NVIDIA released their next-gen GPU tech today, codenamed Kepler. Both notebook and desktop graphics received a refresh, and by all accounts, the chips are more than delivering. Boutique suppliers, like AVADirect & ORIGIN PC, are already offering pre-built systems with the new cards.
NVIDIA is making bold claims with the GTX 680, calling it “the fastest, most efficient GPU [they’ve] ever built.”
The green machine promises that the new revamped GPU architecture, building upon the 4XX series Fermi chips, can deliver anywhere between 10 and 40% increased performance over the competition (competition, in this case, comes in the form of AMD’s Radeon HD 7970). What’s just as interesting, however, is that NVIDIA isn’t only touting the raw numbers, like GPU manufacturers did in the past – they’re also crowing over the performance per watt.
Performance per watt is some measure of computational performance achieved while drawing one watt of electricity. The TDP of the GTX 680 sits at 195W, while the HD7970 is over 25% higher, at 250W. As a result, while the latter requires one 6-pin and one 8-pin power connector, the GTX 680 can get by with a pair of 6-pin cables.
Raw gaming ability isn’t the only improvement to the new 680; NVIDIA engineered the card to be quieter, thanks to in-house engineered heatsink and fan/fan blade improvements. The company swears an average 10dB reduction in noise over the HD7970.
There’s also a new hardware H.264 video encoding engine, known as NVENC. This is a brilliant move on behalf on NVIDIA, since H.264 has become the defacto standard for video storage, both on and off the web. NVIDIA first revolutionized video encoding improvements several years ago with their GPGPU-accelerated CUDA standards; since H.264 is so pervasive, adding dedicated circuitry for that task alone can improve performance even more.
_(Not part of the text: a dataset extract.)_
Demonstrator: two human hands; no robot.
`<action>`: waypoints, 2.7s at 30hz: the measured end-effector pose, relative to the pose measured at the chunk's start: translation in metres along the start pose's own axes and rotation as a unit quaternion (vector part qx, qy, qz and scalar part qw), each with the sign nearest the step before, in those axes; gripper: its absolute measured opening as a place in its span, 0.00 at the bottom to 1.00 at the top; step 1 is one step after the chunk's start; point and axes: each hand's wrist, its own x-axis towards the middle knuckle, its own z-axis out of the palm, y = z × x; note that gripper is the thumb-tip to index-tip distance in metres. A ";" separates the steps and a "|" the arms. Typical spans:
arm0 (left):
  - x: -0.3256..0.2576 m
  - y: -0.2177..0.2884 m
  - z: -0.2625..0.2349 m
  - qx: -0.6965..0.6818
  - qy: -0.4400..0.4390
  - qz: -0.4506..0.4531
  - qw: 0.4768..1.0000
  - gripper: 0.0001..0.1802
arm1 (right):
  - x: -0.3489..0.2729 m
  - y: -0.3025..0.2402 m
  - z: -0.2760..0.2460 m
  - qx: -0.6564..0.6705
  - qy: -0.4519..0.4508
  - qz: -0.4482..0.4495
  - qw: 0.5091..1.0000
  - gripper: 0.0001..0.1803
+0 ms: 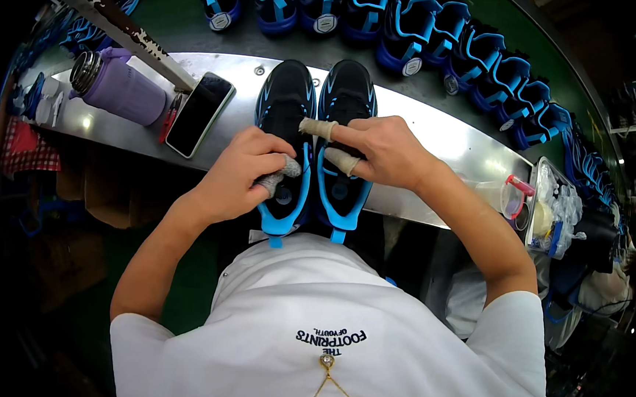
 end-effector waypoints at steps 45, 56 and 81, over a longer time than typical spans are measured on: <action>0.051 0.119 0.135 -0.669 0.113 -0.329 0.657 0.18 | -0.064 0.040 0.005 0.121 0.137 -0.031 0.983 0.30; 0.058 0.125 0.151 -0.661 0.106 -0.323 0.669 0.18 | -0.079 0.050 0.018 0.029 0.161 -0.078 0.983 0.30; 0.100 0.170 0.169 -0.702 0.085 -0.330 0.626 0.18 | -0.085 0.130 0.019 0.140 0.180 0.113 0.967 0.20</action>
In fact, the new GeForce GTX 680 can encode H.264 video at a rate of almost 4x the previous CUDA times, all while using less power. Video enthusiasts, take note.
The other interesting advance in the new GPU is something called “GPU Boost.” Remember Intel’s Turbo Boost? Or AMD’s clone, Turbo Core? It’s the same thing. When the GPU has underutilized power at its disposal, it can selectively overclock the card from its base 1006MHz clock speed. On average, NVIDIA reports that when GPU Boost is invoked by the card, it can boost performance by 5%.